PNNL has created an R package of data from MetaCyc to support this functionality, which is available here: https://github.com/EMSL-Computing/MetaCycData. It can be installed with the command:
devtools::install_github("EMSL-Computing/MetaCycData")
The first step is to map the peak data to compounds in MetaCyc. This is done by comparing the molecular formula assignments for each peak to compound molecular formulas from the database. Not all peaks will have molecular formulas, and many molecular formulas will map to multiple compounds.
library(ftmsRanalysis)
#>
#> Attaching package: 'ftmsRanalysis'
#> The following object is masked from 'package:stats':
#>
#> heatmap
library(MetaCycData)
data("examplePeakData")
compoundData <- mapPeaksToCompounds(examplePeakData, db="MetaCyc")
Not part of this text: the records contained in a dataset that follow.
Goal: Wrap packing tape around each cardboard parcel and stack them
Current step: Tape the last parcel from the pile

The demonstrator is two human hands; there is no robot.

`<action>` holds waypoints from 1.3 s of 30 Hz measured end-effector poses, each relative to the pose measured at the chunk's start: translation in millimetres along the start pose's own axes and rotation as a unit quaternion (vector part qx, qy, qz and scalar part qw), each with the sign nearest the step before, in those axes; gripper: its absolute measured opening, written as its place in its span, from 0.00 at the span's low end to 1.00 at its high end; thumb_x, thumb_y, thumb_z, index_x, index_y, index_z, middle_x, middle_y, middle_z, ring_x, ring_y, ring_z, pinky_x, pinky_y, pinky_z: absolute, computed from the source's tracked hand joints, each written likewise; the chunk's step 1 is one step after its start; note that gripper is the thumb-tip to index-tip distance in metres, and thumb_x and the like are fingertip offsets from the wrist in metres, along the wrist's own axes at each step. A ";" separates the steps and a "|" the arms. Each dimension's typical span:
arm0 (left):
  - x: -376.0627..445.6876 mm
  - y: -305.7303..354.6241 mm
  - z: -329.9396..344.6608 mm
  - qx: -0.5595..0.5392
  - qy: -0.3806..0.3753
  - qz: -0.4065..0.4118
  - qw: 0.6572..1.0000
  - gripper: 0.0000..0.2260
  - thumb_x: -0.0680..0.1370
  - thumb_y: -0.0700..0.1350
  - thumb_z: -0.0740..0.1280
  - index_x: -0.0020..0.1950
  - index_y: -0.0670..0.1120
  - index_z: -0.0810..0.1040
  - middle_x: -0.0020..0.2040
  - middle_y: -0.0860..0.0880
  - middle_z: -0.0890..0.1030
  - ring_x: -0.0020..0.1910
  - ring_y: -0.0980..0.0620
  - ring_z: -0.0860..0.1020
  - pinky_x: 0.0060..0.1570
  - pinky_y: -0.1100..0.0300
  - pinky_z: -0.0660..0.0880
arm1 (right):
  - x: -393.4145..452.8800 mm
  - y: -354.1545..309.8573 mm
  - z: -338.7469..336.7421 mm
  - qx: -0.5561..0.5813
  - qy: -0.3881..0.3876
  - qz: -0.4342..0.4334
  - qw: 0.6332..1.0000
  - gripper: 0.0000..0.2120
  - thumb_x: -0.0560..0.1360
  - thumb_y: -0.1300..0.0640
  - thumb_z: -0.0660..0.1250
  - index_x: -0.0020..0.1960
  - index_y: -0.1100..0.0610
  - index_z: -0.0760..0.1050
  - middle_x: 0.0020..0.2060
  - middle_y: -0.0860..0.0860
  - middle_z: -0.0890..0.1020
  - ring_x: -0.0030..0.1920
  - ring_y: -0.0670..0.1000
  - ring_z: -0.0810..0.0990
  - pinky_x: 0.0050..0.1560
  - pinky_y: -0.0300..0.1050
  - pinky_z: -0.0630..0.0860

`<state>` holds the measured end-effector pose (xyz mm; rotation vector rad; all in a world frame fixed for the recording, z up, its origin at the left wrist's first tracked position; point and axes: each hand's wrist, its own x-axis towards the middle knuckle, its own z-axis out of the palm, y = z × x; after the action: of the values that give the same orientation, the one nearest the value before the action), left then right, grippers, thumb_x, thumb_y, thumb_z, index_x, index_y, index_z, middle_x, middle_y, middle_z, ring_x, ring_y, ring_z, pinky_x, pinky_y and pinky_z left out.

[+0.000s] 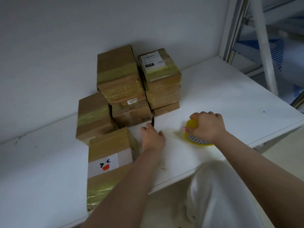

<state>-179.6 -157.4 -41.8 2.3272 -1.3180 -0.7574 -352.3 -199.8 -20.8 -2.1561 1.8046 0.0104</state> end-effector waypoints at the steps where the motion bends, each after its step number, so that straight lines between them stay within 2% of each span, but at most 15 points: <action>1: -4.1 1.3 2.0 -0.002 -0.021 0.003 1.000 0.22 0.82 0.42 0.61 0.74 0.38 0.59 0.70 0.39 0.62 0.64 0.41 0.71 0.62 0.54 0.71 | -3.0 -2.3 0.0 -0.008 0.006 0.004 1.000 0.31 0.74 0.32 0.61 0.70 0.49 0.69 0.65 0.52 0.74 0.66 0.56 0.70 0.65 0.50 0.62; 5: -20.7 -7.4 6.2 0.028 -0.070 -0.022 0.997 0.25 0.82 0.42 0.59 0.74 0.33 0.54 0.71 0.35 0.61 0.68 0.40 0.68 0.66 0.54 0.70 | -16.5 -9.4 -2.1 -0.006 0.062 0.013 0.998 0.35 0.74 0.36 0.64 0.75 0.50 0.62 0.74 0.55 0.63 0.74 0.58 0.59 0.72 0.51 0.55; 8: -36.4 -15.4 -8.3 0.022 -0.070 0.018 0.997 0.26 0.83 0.43 0.59 0.75 0.33 0.54 0.73 0.36 0.62 0.70 0.41 0.67 0.67 0.54 0.68 | -28.1 -25.7 -6.5 0.051 0.117 -0.022 0.992 0.31 0.76 0.42 0.66 0.74 0.52 0.65 0.74 0.55 0.63 0.75 0.57 0.58 0.71 0.50 0.56; 12: -61.2 -27.9 -49.0 -0.023 -0.010 0.124 0.992 0.23 0.83 0.42 0.59 0.77 0.42 0.59 0.75 0.45 0.63 0.68 0.50 0.69 0.58 0.77 0.61 | -41.3 -62.4 -0.5 0.108 0.113 -0.071 0.985 0.25 0.77 0.48 0.66 0.71 0.56 0.70 0.69 0.56 0.69 0.70 0.59 0.64 0.67 0.50 0.64; 13: -65.5 -34.3 -61.2 -0.025 0.015 0.148 0.989 0.21 0.83 0.41 0.59 0.76 0.44 0.62 0.74 0.46 0.64 0.68 0.51 0.69 0.58 0.77 0.59 | -44.7 -72.6 3.2 0.117 0.102 -0.081 0.985 0.24 0.77 0.49 0.66 0.71 0.56 0.70 0.69 0.56 0.70 0.69 0.58 0.64 0.67 0.50 0.65; 15: -71.4 -53.2 -85.3 -0.028 0.057 0.150 0.987 0.20 0.82 0.42 0.60 0.74 0.46 0.65 0.73 0.46 0.66 0.69 0.50 0.68 0.64 0.66 0.63 | -51.9 -93.4 10.6 0.128 0.072 -0.096 0.984 0.24 0.78 0.49 0.64 0.71 0.56 0.69 0.68 0.56 0.71 0.69 0.58 0.65 0.66 0.50 0.68; 19: -88.9 -106.0 -123.1 -0.043 0.107 0.063 0.991 0.19 0.82 0.44 0.62 0.73 0.46 0.67 0.71 0.46 0.68 0.64 0.49 0.72 0.61 0.60 0.69 | -66.2 -129.9 28.4 0.158 -0.039 -0.098 0.982 0.24 0.80 0.47 0.60 0.72 0.59 0.67 0.66 0.58 0.73 0.65 0.58 0.72 0.62 0.51 0.72; 21: -98.9 -131.2 -132.2 -0.080 0.113 0.011 0.990 0.20 0.82 0.45 0.62 0.73 0.46 0.65 0.71 0.46 0.67 0.65 0.47 0.71 0.64 0.56 0.69 | -73.4 -145.1 36.5 0.170 -0.100 -0.081 0.977 0.28 0.81 0.44 0.57 0.74 0.60 0.62 0.69 0.58 0.71 0.67 0.58 0.72 0.62 0.49 0.70; 25: -113.6 -167.2 -126.2 -0.160 0.084 -0.101 0.978 0.29 0.80 0.53 0.63 0.77 0.43 0.58 0.73 0.43 0.64 0.70 0.43 0.68 0.65 0.52 0.68 | -94.4 -167.4 53.0 0.222 -0.206 -0.018 0.953 0.33 0.81 0.37 0.49 0.74 0.61 0.61 0.71 0.58 0.69 0.69 0.58 0.69 0.64 0.49 0.68; 27: -121.4 -178.2 -117.5 -0.223 0.042 -0.151 0.962 0.33 0.79 0.58 0.63 0.77 0.41 0.57 0.73 0.42 0.67 0.69 0.42 0.69 0.64 0.54 0.69 | -104.6 -168.4 63.7 0.264 -0.248 0.030 0.931 0.36 0.79 0.32 0.45 0.72 0.59 0.65 0.68 0.56 0.72 0.63 0.57 0.73 0.63 0.50 0.72; 29: -128.3 -185.1 -110.4 -0.270 -0.007 -0.176 0.946 0.33 0.78 0.63 0.60 0.75 0.43 0.61 0.69 0.43 0.72 0.66 0.42 0.73 0.64 0.47 0.72 | -110.8 -164.9 70.7 0.293 -0.278 0.062 0.913 0.40 0.73 0.26 0.45 0.66 0.56 0.70 0.61 0.54 0.77 0.57 0.55 0.78 0.59 0.52 0.77; 31: -133.8 -188.5 -105.7 -0.306 -0.025 -0.171 0.936 0.33 0.75 0.69 0.59 0.68 0.45 0.71 0.61 0.44 0.79 0.58 0.42 0.78 0.60 0.42 0.76 | -111.6 -160.6 75.1 0.317 -0.313 0.064 0.893 0.41 0.69 0.23 0.51 0.62 0.56 0.74 0.55 0.53 0.82 0.53 0.54 0.82 0.58 0.52 0.79; 34: -139.9 -188.6 -109.9 -0.320 0.029 -0.144 0.936 0.29 0.75 0.68 0.60 0.63 0.46 0.76 0.57 0.47 0.81 0.55 0.46 0.79 0.59 0.44 0.76 | -116.7 -163.3 62.1 0.326 -0.337 0.026 0.883 0.35 0.74 0.29 0.54 0.62 0.57 0.75 0.53 0.53 0.83 0.52 0.53 0.83 0.56 0.50 0.80; 37: -140.7 -190.6 -124.4 -0.333 0.122 -0.090 0.931 0.22 0.78 0.62 0.61 0.63 0.47 0.77 0.54 0.48 0.82 0.51 0.50 0.80 0.58 0.48 0.77 | -121.8 -177.6 40.5 0.283 -0.329 -0.044 0.900 0.36 0.74 0.29 0.51 0.70 0.53 0.68 0.63 0.50 0.77 0.49 0.50 0.83 0.55 0.48 0.81; 39: -139.2 -191.9 -137.7 -0.368 0.180 -0.070 0.909 0.22 0.78 0.62 0.62 0.63 0.47 0.75 0.55 0.47 0.81 0.53 0.49 0.80 0.58 0.46 0.77 | -122.7 -193.8 25.0 0.269 -0.316 -0.100 0.904 0.37 0.74 0.28 0.52 0.77 0.47 0.58 0.71 0.50 0.70 0.46 0.49 0.85 0.52 0.45 0.81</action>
<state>-25.4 65.3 0.4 1.8213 -0.5608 -0.6687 -185.7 -48.0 28.9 -1.6592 1.0552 0.1305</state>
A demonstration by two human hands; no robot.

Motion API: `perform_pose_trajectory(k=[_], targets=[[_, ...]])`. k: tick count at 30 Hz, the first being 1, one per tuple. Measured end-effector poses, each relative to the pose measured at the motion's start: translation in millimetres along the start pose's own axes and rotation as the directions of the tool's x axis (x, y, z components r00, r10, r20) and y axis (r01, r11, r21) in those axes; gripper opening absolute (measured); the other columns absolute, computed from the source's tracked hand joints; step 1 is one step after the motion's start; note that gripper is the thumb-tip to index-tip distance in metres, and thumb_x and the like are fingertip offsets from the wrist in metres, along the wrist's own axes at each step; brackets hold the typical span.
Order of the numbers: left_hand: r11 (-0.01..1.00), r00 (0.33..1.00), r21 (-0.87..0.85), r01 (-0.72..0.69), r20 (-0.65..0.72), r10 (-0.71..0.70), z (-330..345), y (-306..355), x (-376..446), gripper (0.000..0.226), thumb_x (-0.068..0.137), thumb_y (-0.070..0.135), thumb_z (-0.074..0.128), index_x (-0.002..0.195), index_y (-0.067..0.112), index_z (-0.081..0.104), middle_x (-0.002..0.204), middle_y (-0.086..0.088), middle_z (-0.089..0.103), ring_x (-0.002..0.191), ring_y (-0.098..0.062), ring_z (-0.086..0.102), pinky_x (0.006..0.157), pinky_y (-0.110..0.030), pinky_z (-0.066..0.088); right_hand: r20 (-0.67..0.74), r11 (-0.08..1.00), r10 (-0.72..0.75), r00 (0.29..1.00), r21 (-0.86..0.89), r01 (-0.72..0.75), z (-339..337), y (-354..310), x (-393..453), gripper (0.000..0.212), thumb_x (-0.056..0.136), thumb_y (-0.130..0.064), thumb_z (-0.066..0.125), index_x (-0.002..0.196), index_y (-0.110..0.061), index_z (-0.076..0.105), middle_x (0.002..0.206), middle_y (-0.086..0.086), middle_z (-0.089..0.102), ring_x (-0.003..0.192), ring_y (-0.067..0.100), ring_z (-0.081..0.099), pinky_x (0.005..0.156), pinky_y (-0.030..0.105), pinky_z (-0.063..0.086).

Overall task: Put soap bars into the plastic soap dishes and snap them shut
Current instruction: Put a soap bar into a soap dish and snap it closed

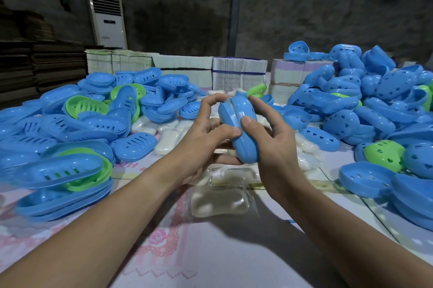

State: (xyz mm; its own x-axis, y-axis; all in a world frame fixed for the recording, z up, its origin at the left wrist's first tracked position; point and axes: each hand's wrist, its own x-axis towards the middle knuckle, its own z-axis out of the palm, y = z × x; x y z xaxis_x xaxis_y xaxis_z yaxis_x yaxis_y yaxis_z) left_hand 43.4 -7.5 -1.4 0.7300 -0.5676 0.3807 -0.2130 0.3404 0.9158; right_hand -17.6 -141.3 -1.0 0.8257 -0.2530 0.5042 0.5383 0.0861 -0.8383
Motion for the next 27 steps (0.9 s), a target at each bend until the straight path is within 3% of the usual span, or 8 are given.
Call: perform_pose_trajectory(k=[4, 7, 10, 12, 15, 17, 23, 27], targets=[[1.0, 1.0, 0.031, 0.004, -0.013, -0.004, 0.7, 1.5, -0.4, 0.043, 0.077, 0.025, 0.072, 0.107, 0.05, 0.055, 0.13, -0.027, 0.058, 0.096, -0.035, 0.073, 0.071, -0.051, 0.061, 0.015, 1.0, 0.02, 1.0, 0.017, -0.02, -0.2, 1.4, 0.9, 0.037, 0.085, -0.028, 0.066, 0.12, -0.036, 0.063, 0.126, 0.008, 0.064, 0.1, 0.027, 0.071, 0.071, 0.048, 0.062], [0.998, 0.999, 0.056, -0.005, -0.043, 0.007, 5.6, 2.5, 0.3, 0.037, 0.083, 0.021, 0.063, 0.105, 0.049, 0.056, 0.13, -0.023, 0.057, 0.088, -0.028, 0.075, 0.064, -0.044, 0.06, 0.008, 0.999, 0.013, 1.0, 0.032, -0.013, -2.3, 2.1, 1.3, 0.037, 0.09, -0.022, 0.067, 0.125, -0.033, 0.062, 0.116, 0.002, 0.071, 0.1, 0.026, 0.071, 0.07, 0.038, 0.061], [0.999, 0.998, 0.051, -0.002, -0.057, 0.005, 7.7, 2.8, 0.1, 0.037, 0.082, 0.019, 0.06, 0.103, 0.049, 0.057, 0.132, -0.025, 0.054, 0.089, -0.03, 0.074, 0.064, -0.044, 0.06, 0.012, 0.999, 0.015, 1.0, 0.029, -0.015, -2.0, 1.0, 0.6, 0.037, 0.088, -0.024, 0.067, 0.123, -0.034, 0.063, 0.122, 0.006, 0.067, 0.101, 0.027, 0.071, 0.065, 0.032, 0.059], [0.999, 0.998, 0.046, -0.001, -0.068, 0.005, 8.0, 2.5, -0.2, 0.036, 0.082, 0.02, 0.059, 0.104, 0.048, 0.057, 0.132, -0.026, 0.054, 0.089, -0.03, 0.074, 0.064, -0.044, 0.06, 0.009, 1.0, 0.021, 1.0, 0.019, -0.021, -1.1, 0.7, 0.2, 0.035, 0.088, -0.026, 0.068, 0.12, -0.038, 0.063, 0.129, 0.009, 0.062, 0.103, 0.027, 0.07, 0.064, 0.037, 0.061], [0.999, 0.997, 0.039, -0.005, -0.082, 0.008, 9.6, 2.1, 0.2, 0.024, 0.089, 0.031, 0.057, 0.109, 0.045, 0.056, 0.126, -0.025, 0.061, 0.08, -0.026, 0.074, 0.063, -0.042, 0.06, -0.005, 1.0, 0.016, 1.0, -0.001, -0.016, -1.0, 0.2, 0.3, 0.033, 0.092, -0.023, 0.067, 0.121, -0.038, 0.062, 0.13, 0.009, 0.061, 0.104, 0.027, 0.069, 0.076, 0.053, 0.061], [0.999, 0.996, 0.051, -0.017, -0.089, 0.021, 10.7, 1.0, 0.4, 0.022, 0.091, 0.036, 0.057, 0.112, 0.046, 0.055, 0.124, -0.022, 0.063, 0.079, -0.024, 0.074, 0.062, -0.041, 0.059, -0.004, 1.0, 0.017, 1.0, -0.016, -0.017, -0.5, -0.8, -0.1, 0.035, 0.091, -0.024, 0.068, 0.122, -0.038, 0.061, 0.13, 0.009, 0.061, 0.105, 0.028, 0.069, 0.079, 0.056, 0.059], [0.996, 0.997, 0.078, -0.045, -0.06, 0.049, 10.5, -0.4, -1.2, 0.019, 0.094, 0.042, 0.057, 0.11, 0.048, 0.051, 0.13, -0.026, 0.058, 0.093, -0.036, 0.072, 0.067, -0.044, 0.059, 0.009, 0.999, 0.006, 1.0, -0.049, -0.005, 0.3, -1.5, -0.6, 0.036, 0.082, -0.033, 0.067, 0.117, -0.043, 0.062, 0.132, 0.009, 0.06, 0.107, 0.027, 0.068, 0.078, 0.051, 0.061], [0.995, 0.998, 0.087, -0.049, -0.042, 0.053, 8.0, -0.8, -1.2, 0.01, 0.101, 0.04, 0.053, 0.109, 0.045, 0.05, 0.133, -0.03, 0.055, 0.102, -0.044, 0.07, 0.069, -0.045, 0.06, 0.014, 1.0, 0.02, 1.0, 0.003, -0.02, -0.7, -1.1, -1.2, 0.037, 0.082, -0.029, 0.069, 0.116, -0.042, 0.064, 0.123, 0.011, 0.065, 0.101, 0.029, 0.07, 0.061, 0.039, 0.061]])
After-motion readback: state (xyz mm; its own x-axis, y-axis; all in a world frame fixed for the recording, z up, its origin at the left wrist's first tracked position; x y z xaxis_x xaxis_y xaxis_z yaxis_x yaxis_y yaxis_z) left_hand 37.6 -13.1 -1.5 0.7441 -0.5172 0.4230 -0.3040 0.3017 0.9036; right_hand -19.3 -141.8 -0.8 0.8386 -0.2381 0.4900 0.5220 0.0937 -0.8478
#> Warning: `mutate_()` was deprecated in dplyr 0.7.0.
#> ℹ Please use `mutate()` instead.
#> ℹ See vignette('programming') for more help
#> ℹ The deprecated feature was likely used in the ftmsRanalysis package.
#> Please report the issue at
#> <https://github.com/EMSL-Computing/ftmsRanalysis/issues>.
#> This warning is displayed once every 8 hours.
#> Call `lifecycle::last_lifecycle_warnings()` to see where this warning was
#> generated.
#> Warning: `filter_()` was deprecated in dplyr 0.7.0.
#> ℹ Please use `filter()` instead.
#> ℹ See vignette('programming') for more help
#> ℹ The deprecated feature was likely used in the ftmsRanalysis package.
#> Please report the issue at
#> <https://github.com/EMSL-Computing/ftmsRanalysis/issues>.
#> This warning is displayed once every 8 hours.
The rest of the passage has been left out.